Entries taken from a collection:
┌──
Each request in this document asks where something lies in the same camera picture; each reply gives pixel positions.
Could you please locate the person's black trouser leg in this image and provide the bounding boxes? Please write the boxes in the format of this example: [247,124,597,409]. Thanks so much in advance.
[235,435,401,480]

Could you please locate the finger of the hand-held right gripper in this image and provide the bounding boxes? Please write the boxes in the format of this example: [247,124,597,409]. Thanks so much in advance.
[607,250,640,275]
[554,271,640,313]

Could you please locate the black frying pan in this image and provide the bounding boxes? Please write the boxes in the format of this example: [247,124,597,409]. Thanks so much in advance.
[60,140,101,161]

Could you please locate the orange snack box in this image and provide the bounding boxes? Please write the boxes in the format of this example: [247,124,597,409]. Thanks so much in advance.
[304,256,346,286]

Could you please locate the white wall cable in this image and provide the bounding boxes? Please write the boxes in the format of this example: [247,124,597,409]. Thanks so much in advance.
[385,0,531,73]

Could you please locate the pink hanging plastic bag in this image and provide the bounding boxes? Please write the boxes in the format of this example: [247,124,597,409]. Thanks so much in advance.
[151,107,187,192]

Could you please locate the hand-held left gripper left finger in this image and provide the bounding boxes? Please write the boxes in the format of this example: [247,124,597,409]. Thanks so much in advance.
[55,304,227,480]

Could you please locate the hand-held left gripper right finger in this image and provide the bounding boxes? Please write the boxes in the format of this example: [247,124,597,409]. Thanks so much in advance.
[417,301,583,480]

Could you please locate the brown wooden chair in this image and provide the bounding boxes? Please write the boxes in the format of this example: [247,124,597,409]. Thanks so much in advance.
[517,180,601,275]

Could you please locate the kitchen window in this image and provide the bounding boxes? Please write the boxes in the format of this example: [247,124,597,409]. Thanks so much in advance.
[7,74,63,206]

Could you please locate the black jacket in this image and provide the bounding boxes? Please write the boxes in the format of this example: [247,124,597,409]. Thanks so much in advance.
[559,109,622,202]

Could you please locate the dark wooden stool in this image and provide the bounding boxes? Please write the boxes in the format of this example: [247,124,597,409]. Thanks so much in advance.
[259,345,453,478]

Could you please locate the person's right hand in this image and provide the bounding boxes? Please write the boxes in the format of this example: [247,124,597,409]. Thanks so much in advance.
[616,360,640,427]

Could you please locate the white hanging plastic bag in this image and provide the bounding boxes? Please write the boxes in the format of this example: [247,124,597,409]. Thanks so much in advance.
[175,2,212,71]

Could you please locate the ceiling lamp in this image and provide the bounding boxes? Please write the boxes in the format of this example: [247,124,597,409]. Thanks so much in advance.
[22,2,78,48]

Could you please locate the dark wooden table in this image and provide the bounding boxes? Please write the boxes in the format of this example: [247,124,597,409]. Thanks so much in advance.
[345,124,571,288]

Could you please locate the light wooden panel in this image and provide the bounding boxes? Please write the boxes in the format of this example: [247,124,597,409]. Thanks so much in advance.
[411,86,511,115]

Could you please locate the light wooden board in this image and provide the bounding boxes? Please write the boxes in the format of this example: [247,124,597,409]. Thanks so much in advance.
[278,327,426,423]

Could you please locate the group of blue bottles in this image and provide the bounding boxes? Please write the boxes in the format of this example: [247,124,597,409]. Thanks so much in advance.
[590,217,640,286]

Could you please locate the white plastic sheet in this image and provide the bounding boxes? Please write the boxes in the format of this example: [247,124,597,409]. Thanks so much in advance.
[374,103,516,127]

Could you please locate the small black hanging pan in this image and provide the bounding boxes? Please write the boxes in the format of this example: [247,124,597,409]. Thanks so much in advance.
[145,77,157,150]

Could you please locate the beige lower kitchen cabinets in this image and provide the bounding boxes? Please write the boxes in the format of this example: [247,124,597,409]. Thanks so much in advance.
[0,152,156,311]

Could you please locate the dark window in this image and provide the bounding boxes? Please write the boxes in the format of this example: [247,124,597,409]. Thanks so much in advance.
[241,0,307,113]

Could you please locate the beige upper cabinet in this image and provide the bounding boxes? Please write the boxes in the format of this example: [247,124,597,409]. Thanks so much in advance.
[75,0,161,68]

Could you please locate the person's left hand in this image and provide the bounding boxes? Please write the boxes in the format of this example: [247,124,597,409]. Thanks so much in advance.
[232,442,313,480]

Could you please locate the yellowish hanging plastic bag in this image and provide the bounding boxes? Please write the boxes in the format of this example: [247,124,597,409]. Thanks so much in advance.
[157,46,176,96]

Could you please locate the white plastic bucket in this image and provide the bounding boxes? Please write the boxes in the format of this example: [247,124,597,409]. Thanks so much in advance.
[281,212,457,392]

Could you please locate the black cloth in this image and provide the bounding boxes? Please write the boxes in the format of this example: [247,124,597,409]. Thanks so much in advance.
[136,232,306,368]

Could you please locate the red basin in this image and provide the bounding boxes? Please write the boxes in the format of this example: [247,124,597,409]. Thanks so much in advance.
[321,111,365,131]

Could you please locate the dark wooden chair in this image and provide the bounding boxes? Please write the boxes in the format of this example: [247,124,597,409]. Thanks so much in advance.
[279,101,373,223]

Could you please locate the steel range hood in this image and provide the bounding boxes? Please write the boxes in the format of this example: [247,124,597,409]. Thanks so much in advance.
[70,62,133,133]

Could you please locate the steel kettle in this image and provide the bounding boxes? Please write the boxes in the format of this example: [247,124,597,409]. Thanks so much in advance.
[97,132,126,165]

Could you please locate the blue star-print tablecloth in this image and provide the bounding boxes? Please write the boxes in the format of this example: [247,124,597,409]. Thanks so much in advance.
└──
TASK OBJECTIVE
Write out all the data exactly.

WRITTEN RESPONSE
Each request in this document asks where something lies in the same camera picture; each reply gives pixel positions.
Could you please locate the person's black trouser leg in this image and provide the bounding boxes? Please write the boxes in the format of this example: [247,124,597,409]. Thanks so much in advance.
[235,435,401,480]

Could you please locate the finger of the hand-held right gripper in this image and provide the bounding boxes? Please write the boxes in the format of this example: [247,124,597,409]. Thanks so much in advance.
[607,250,640,275]
[554,271,640,313]

Could you please locate the black frying pan in this image and provide the bounding boxes? Please write the boxes in the format of this example: [247,124,597,409]. Thanks so much in advance.
[60,140,101,161]

Could you please locate the orange snack box in this image and provide the bounding boxes? Please write the boxes in the format of this example: [247,124,597,409]. Thanks so much in advance.
[304,256,346,286]

Could you please locate the white wall cable in this image and provide the bounding boxes? Please write the boxes in the format of this example: [247,124,597,409]. Thanks so much in advance.
[385,0,531,73]

Could you please locate the pink hanging plastic bag in this image and provide the bounding boxes? Please write the boxes in the format of this example: [247,124,597,409]. Thanks so much in advance.
[151,107,187,192]

Could you please locate the hand-held left gripper left finger in this image and provide the bounding boxes? Please write the boxes in the format of this example: [247,124,597,409]. Thanks so much in advance.
[55,304,227,480]

Could you please locate the hand-held left gripper right finger in this image and provide the bounding boxes? Please write the boxes in the format of this example: [247,124,597,409]. Thanks so much in advance.
[417,301,583,480]

Could you please locate the brown wooden chair in this image and provide the bounding boxes? Please write the boxes in the format of this example: [247,124,597,409]. Thanks so much in advance.
[517,180,601,275]

Could you please locate the kitchen window in this image and provide the bounding boxes? Please write the boxes in the format of this example: [247,124,597,409]. Thanks so much in advance.
[7,74,63,206]

Could you please locate the black jacket in this image and provide the bounding boxes? Please write the boxes in the format of this example: [247,124,597,409]. Thanks so much in advance.
[559,109,622,202]

Could you please locate the dark wooden stool in this image and provide the bounding boxes? Please write the boxes in the format of this example: [247,124,597,409]. Thanks so much in advance.
[259,345,453,478]

Could you please locate the person's right hand in this image and provide the bounding boxes? Please write the boxes in the format of this example: [247,124,597,409]. Thanks so much in advance.
[616,360,640,427]

Could you please locate the white hanging plastic bag in this image and provide the bounding boxes? Please write the boxes in the format of this example: [247,124,597,409]. Thanks so much in advance.
[175,2,212,71]

Could you please locate the ceiling lamp in this image and provide the bounding boxes? Please write the boxes in the format of this example: [247,124,597,409]. Thanks so much in advance.
[22,2,78,48]

Could you please locate the dark wooden table in this image and provide the bounding boxes? Please write the boxes in the format of this example: [247,124,597,409]. Thanks so much in advance.
[345,124,571,288]

Could you please locate the light wooden panel in this image and provide the bounding boxes? Please write the boxes in the format of this example: [247,124,597,409]. Thanks so much in advance.
[411,86,511,115]

Could you please locate the light wooden board in this image and provide the bounding boxes? Please write the boxes in the format of this example: [247,124,597,409]. Thanks so much in advance.
[278,327,426,423]

Could you please locate the group of blue bottles in this image and provide the bounding boxes? Please write the boxes in the format of this example: [247,124,597,409]. Thanks so much in advance.
[590,217,640,286]

Could you please locate the white plastic sheet in this image and provide the bounding boxes? Please write the boxes in the format of this example: [247,124,597,409]. Thanks so much in advance.
[374,103,516,127]

Could you please locate the small black hanging pan in this image and provide the bounding boxes? Please write the boxes in the format of this example: [247,124,597,409]. Thanks so much in advance.
[145,77,157,150]

Could you please locate the beige lower kitchen cabinets in this image and provide the bounding boxes? Please write the boxes in the format of this example: [247,124,597,409]. Thanks so much in advance.
[0,152,156,311]

Could you please locate the dark window in this image and provide the bounding boxes? Please write the boxes in the format of this example: [247,124,597,409]. Thanks so much in advance.
[241,0,307,113]

Could you please locate the beige upper cabinet in this image and provide the bounding boxes? Please write the boxes in the format of this example: [247,124,597,409]. Thanks so much in advance.
[75,0,161,68]

Could you please locate the person's left hand in this image and provide the bounding boxes? Please write the boxes in the format of this example: [247,124,597,409]. Thanks so much in advance.
[232,442,313,480]

Could you please locate the yellowish hanging plastic bag in this image and provide the bounding boxes? Please write the boxes in the format of this example: [247,124,597,409]. Thanks so much in advance.
[157,46,176,96]

Could you please locate the white plastic bucket in this image and provide the bounding boxes? Please write the boxes in the format of this example: [247,124,597,409]. Thanks so much in advance.
[281,212,457,392]

Could you please locate the black cloth in this image and provide the bounding boxes? Please write the boxes in the format of this example: [247,124,597,409]. Thanks so much in advance.
[136,232,306,368]

Could you please locate the red basin in this image and provide the bounding boxes? Please write the boxes in the format of this example: [247,124,597,409]. Thanks so much in advance.
[321,111,365,131]

Could you please locate the dark wooden chair in this image and provide the bounding boxes? Please write the boxes in the format of this example: [247,124,597,409]. Thanks so much in advance.
[279,101,373,223]

Could you please locate the steel range hood in this image and provide the bounding boxes? Please write the boxes in the format of this example: [247,124,597,409]. Thanks so much in advance.
[70,62,133,133]

Could you please locate the steel kettle in this image and provide the bounding boxes? Please write the boxes in the format of this example: [247,124,597,409]. Thanks so much in advance.
[97,132,126,165]

Could you please locate the blue star-print tablecloth in this image and provide the bounding boxes? Please write the boxes in the format of this example: [247,124,597,409]. Thanks so much in advance.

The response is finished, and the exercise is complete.